Tak ada kata selamat keluar dari bibirku. Meski aku sudah menghapal untaian kata yang indah sejak semalam. Untaian kata itu terhapus seketika dari memori orakku. Tak ada yang bisa aku lakukan, kecuali terpaku, membisu, dan menatap nya dengan pandangan sayu
Aku mengenal pria yang ada dihadapanku, sebagai teman dan kemudian berani melamarku pada kedua orang tuaku.
Pria yang begitu tampan dan mapan, namun ia begitu selektif untuk berteman dengan kaum hawa. Pria yang sempat mengubah duniaku yang gila kerja pada sebuah mimpi untuk membina rumah tangga. Namun pria ini yang menghapus paksa lukisan indah yang pernah kami rancang bersama hingga tanpa bekas kecuali luka yang tersayat
Aku diam. Ia juga tak mampu berkata-kata apa-apa. Cukup lama, bukan sandiwara atau rekayasa. Namun hati ini menghendaki aku ingin menatapnya untuk yang terakhir kali. Menatap pria yang begitu aku inginkan untuk menjadi imanku.

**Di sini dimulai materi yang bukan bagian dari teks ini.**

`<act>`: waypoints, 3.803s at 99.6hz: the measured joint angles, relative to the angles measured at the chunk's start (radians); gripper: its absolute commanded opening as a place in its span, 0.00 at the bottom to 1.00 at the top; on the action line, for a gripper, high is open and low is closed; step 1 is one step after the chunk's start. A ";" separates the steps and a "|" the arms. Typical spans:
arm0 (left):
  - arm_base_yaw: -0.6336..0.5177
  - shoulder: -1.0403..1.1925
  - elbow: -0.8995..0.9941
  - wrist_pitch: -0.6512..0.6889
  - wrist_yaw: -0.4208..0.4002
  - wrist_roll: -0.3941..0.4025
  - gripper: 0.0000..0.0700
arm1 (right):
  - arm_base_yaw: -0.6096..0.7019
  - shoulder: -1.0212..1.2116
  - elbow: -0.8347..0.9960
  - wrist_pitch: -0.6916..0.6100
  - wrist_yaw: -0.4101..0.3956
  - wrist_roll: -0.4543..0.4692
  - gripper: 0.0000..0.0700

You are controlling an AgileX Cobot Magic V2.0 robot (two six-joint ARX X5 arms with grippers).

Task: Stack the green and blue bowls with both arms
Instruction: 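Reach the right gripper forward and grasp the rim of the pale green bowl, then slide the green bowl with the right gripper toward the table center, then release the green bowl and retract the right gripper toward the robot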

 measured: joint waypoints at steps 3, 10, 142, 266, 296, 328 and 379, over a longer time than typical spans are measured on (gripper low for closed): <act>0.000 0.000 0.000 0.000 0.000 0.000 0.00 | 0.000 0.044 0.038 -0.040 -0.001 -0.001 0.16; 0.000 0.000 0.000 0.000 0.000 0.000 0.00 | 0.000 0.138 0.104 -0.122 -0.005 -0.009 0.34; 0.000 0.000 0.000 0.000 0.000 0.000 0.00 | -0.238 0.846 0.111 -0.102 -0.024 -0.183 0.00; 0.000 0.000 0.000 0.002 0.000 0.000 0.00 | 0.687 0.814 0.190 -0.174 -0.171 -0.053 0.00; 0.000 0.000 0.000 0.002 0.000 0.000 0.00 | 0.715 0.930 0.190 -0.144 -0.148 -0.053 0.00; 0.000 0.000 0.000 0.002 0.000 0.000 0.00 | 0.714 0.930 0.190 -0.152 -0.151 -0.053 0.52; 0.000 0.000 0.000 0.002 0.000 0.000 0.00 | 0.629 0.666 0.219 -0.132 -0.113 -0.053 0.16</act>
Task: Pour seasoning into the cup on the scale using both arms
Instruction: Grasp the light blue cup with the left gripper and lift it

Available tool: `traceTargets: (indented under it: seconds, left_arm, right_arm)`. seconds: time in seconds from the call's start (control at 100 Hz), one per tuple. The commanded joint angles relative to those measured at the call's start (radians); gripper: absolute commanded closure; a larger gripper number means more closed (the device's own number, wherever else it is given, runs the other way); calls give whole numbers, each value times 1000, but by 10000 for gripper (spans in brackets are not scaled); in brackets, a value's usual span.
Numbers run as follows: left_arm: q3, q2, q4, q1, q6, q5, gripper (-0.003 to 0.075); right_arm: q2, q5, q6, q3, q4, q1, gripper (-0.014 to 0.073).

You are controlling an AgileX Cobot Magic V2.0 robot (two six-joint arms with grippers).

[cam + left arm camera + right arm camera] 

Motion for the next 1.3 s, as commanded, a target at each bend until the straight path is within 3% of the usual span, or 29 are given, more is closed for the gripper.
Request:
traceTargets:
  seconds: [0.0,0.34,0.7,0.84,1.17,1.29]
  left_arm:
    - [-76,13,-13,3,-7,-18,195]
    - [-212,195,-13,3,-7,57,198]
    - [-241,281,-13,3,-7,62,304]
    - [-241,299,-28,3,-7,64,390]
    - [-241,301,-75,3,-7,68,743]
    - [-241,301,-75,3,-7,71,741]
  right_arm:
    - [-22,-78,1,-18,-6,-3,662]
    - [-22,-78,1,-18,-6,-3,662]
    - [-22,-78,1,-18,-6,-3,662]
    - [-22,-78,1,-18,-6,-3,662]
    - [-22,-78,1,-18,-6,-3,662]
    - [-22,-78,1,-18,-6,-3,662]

Kini aku melihat ia bersanding bersamanya tepat di hadapanku. Aku memang mencintainya, tapi aku tak ingin menjadikan cinta itu menjadi buta. Aku tahu, aku kuat. Hingga aku tak mampu lagi mengingat apa yang terjadi setelah aku melepas tangan yang hangat itu dari genggamanku. Tiba-tiba saja pandangan ini menjadi gelap dan kedua kakiku tak mampu lagi menopang kakunya tubuhku dan kekarnya egoku.
Yang aku tau, ketika mata ini terbuka, ia benar-benar hilang dari pandanganku. Mereka benar-benar enyah dari hadapanku. Tak ada lagi senyum yang menahan tangis dari kedua orang tua Mas Rafly. Tak ada lagi senyum Meryska yang begitu bahagia di pernikahan nya yang kedua, juga tak ada tatapan kosong dengan senyum yang begitu tipis dari wajah mas Rafly yang begitu aku cintai.
Aku hanya mendapati pria dengan kumis tipis dan berwajah sedikit manis tersenyum kearah ku. Ia terlihat begitu elegan dengan jas putih yang melapisi kemeja hijaunya dengan stetoskop yang masih tersangkut di lehernya yang kekar.